Appetite for USTs is one that remained strong for 50 straight months as yields in Germany fell nearly continuously.
In November, however, European investors became net sellers of foreign bond holdings for the first time since 2012.
European countries, in aggregate, are the third largest holder of US Treasury debt– a position that grew sharply in 2014 with the introduction of negative rates by the ECB but has fallen from a peak of nearly $1.1 trillion in early 2015.

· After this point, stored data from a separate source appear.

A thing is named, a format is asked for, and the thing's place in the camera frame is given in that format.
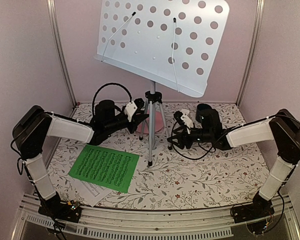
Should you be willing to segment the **pink plastic plate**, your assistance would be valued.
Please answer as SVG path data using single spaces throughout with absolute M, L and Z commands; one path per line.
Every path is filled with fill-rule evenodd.
M 144 126 L 143 134 L 148 135 L 149 134 L 149 129 L 148 129 L 148 119 L 146 120 L 146 124 Z M 162 114 L 159 111 L 155 112 L 155 133 L 159 133 L 163 130 L 164 128 L 164 123 L 162 119 Z

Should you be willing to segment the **aluminium frame post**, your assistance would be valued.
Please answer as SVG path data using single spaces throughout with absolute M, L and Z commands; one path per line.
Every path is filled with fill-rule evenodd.
M 71 105 L 73 108 L 76 108 L 77 106 L 77 99 L 75 96 L 75 92 L 73 89 L 73 85 L 71 82 L 67 62 L 66 62 L 66 57 L 65 53 L 63 50 L 63 44 L 62 44 L 62 39 L 61 39 L 61 34 L 60 34 L 60 29 L 59 29 L 59 24 L 58 24 L 58 18 L 57 18 L 57 11 L 56 11 L 56 1 L 55 0 L 47 0 L 47 10 L 48 10 L 48 16 L 49 16 L 49 21 L 51 25 L 51 30 L 52 30 L 52 36 L 54 39 L 55 47 L 56 47 L 56 52 L 62 72 L 62 76 L 64 79 L 65 87 L 71 102 Z
M 250 74 L 251 74 L 251 70 L 252 70 L 252 66 L 253 66 L 253 61 L 255 58 L 255 52 L 257 49 L 258 38 L 260 35 L 260 31 L 261 31 L 264 7 L 265 7 L 265 1 L 257 0 L 249 52 L 248 52 L 247 61 L 246 61 L 246 65 L 245 65 L 244 72 L 243 72 L 241 85 L 240 85 L 239 92 L 238 92 L 238 95 L 236 98 L 236 103 L 235 103 L 238 108 L 240 108 L 240 106 L 243 103 L 244 95 L 245 95 L 246 89 L 248 87 L 248 82 L 249 82 L 249 78 L 250 78 Z

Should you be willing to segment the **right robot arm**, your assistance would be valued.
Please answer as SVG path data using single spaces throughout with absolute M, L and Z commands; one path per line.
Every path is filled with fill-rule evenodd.
M 176 111 L 173 117 L 179 127 L 172 128 L 167 141 L 174 150 L 190 149 L 194 143 L 210 143 L 212 149 L 227 151 L 251 143 L 275 142 L 275 163 L 248 208 L 252 218 L 259 218 L 268 210 L 272 198 L 279 194 L 300 161 L 300 122 L 287 109 L 227 129 L 222 127 L 218 111 L 208 104 L 197 107 L 200 128 L 194 126 L 186 110 Z

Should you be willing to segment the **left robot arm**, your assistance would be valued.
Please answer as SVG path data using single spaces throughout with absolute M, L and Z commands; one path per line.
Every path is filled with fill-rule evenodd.
M 45 111 L 41 106 L 34 105 L 16 124 L 10 147 L 23 160 L 29 180 L 53 217 L 60 217 L 65 210 L 43 161 L 46 138 L 57 137 L 98 146 L 122 129 L 133 134 L 149 117 L 142 110 L 144 105 L 141 98 L 123 107 L 118 107 L 112 100 L 102 100 L 92 107 L 90 122 Z

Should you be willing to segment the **white sheet music paper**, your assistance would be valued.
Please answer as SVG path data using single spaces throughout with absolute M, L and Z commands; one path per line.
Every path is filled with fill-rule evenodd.
M 84 202 L 91 207 L 94 207 L 113 191 L 110 188 L 78 179 L 74 181 L 73 185 L 80 196 L 84 199 Z

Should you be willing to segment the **right aluminium frame post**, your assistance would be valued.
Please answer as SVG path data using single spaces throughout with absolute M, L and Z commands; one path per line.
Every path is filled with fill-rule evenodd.
M 258 38 L 260 35 L 260 31 L 261 31 L 264 7 L 265 7 L 265 1 L 257 0 L 249 52 L 248 52 L 247 61 L 246 61 L 246 65 L 245 65 L 244 72 L 243 72 L 241 85 L 240 85 L 239 92 L 238 92 L 238 95 L 236 98 L 236 103 L 235 103 L 238 108 L 240 108 L 240 106 L 243 103 L 244 95 L 245 95 L 246 89 L 248 87 L 248 82 L 249 82 L 249 78 L 250 78 L 250 74 L 251 74 L 251 70 L 252 70 L 252 66 L 253 66 L 253 61 L 255 58 L 255 52 L 257 49 Z

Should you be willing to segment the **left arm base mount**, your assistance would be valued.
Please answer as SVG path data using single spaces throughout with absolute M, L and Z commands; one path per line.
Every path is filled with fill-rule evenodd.
M 41 203 L 38 213 L 55 220 L 78 223 L 81 218 L 82 208 L 59 200 L 52 201 L 50 199 L 44 200 Z

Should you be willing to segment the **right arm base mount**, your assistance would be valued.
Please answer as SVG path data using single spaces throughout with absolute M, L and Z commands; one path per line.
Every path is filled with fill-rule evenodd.
M 239 203 L 230 209 L 230 215 L 234 222 L 236 224 L 246 222 L 247 230 L 255 236 L 263 235 L 266 232 L 273 220 L 274 213 L 271 202 L 265 205 L 252 202 L 249 204 Z

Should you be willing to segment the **green sheet music paper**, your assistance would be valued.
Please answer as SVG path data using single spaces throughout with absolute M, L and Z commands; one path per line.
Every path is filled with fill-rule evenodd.
M 74 179 L 127 193 L 140 156 L 87 144 L 68 175 Z

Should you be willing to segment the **dark blue cup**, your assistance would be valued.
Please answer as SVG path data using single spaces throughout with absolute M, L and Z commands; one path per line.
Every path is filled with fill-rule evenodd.
M 199 104 L 196 106 L 195 117 L 200 119 L 200 113 L 201 113 L 202 111 L 209 110 L 209 109 L 212 109 L 212 107 L 211 107 L 209 104 L 206 104 L 206 103 L 199 103 Z

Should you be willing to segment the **front aluminium rail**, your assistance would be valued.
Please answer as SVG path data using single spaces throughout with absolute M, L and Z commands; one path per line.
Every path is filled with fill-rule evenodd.
M 25 194 L 17 210 L 13 240 L 300 240 L 289 196 L 272 200 L 274 215 L 236 222 L 233 206 L 188 210 L 128 210 L 83 206 L 77 223 L 61 229 L 38 212 L 35 195 Z

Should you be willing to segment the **left aluminium frame post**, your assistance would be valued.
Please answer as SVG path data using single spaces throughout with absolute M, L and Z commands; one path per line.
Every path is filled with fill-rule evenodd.
M 58 24 L 58 18 L 57 18 L 57 11 L 56 11 L 56 1 L 55 0 L 47 0 L 47 10 L 48 10 L 48 16 L 49 16 L 49 21 L 51 25 L 51 30 L 52 30 L 52 36 L 54 39 L 55 47 L 56 47 L 56 52 L 62 72 L 62 76 L 64 79 L 65 87 L 71 102 L 71 105 L 73 108 L 76 108 L 77 106 L 77 99 L 75 96 L 75 92 L 73 89 L 73 85 L 71 82 L 67 62 L 66 62 L 66 57 L 65 53 L 63 50 L 63 44 L 62 44 L 62 39 L 61 39 L 61 34 L 60 34 L 60 29 L 59 29 L 59 24 Z

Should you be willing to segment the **grey perforated music stand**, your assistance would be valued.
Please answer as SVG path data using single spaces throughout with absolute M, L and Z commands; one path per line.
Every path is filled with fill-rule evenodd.
M 229 13 L 225 0 L 104 0 L 95 58 L 200 98 Z

The question, then, is: if European investors are shifting away from disproportionately large allocations to fixed income instruments, will that money flow into equities? While the overall level of bond buying (light blue line in the chart below) has dwarfed that of equities (black line)– especially since the two began to diverge in 2014–the three-month moving average of equities purchases (red bars) has remained positive since last May.
If these recent changes are actually the beginnings of a new trend, the euro could appreciate due to 1. decreased selling pressure from investors seeking to buy bonds denominated in USD and 2. increased demand for the currency as investors take a second look at European equities.
As we have noted before, US stocks have been the main beneficiary of flows over the last several years, leaving them in a relatively expensive position. In fact, every sector in the DM Americas region trades at more than 1x intangible-adjusted book value– with most of them trading above the average of 2.4x intangible-adjusted book value.
In DM EMEA, by contrast, the energy and financials sectors actually trade below 1x intangible-adjusted book value and the only sector trading above the DM Americas’ region average of 2.4x is consumer staples, at 2.6x. The overall average intangible-adjusted price to book value for DM EMEA sectors is just 1.6x.
One data point certainly does not make a sustainable trend– and divergent monetary policy over the foreseeable future would support continued European investor appetite for USTs– but a case can be made for at least a partial re-allocation of resources to European equities.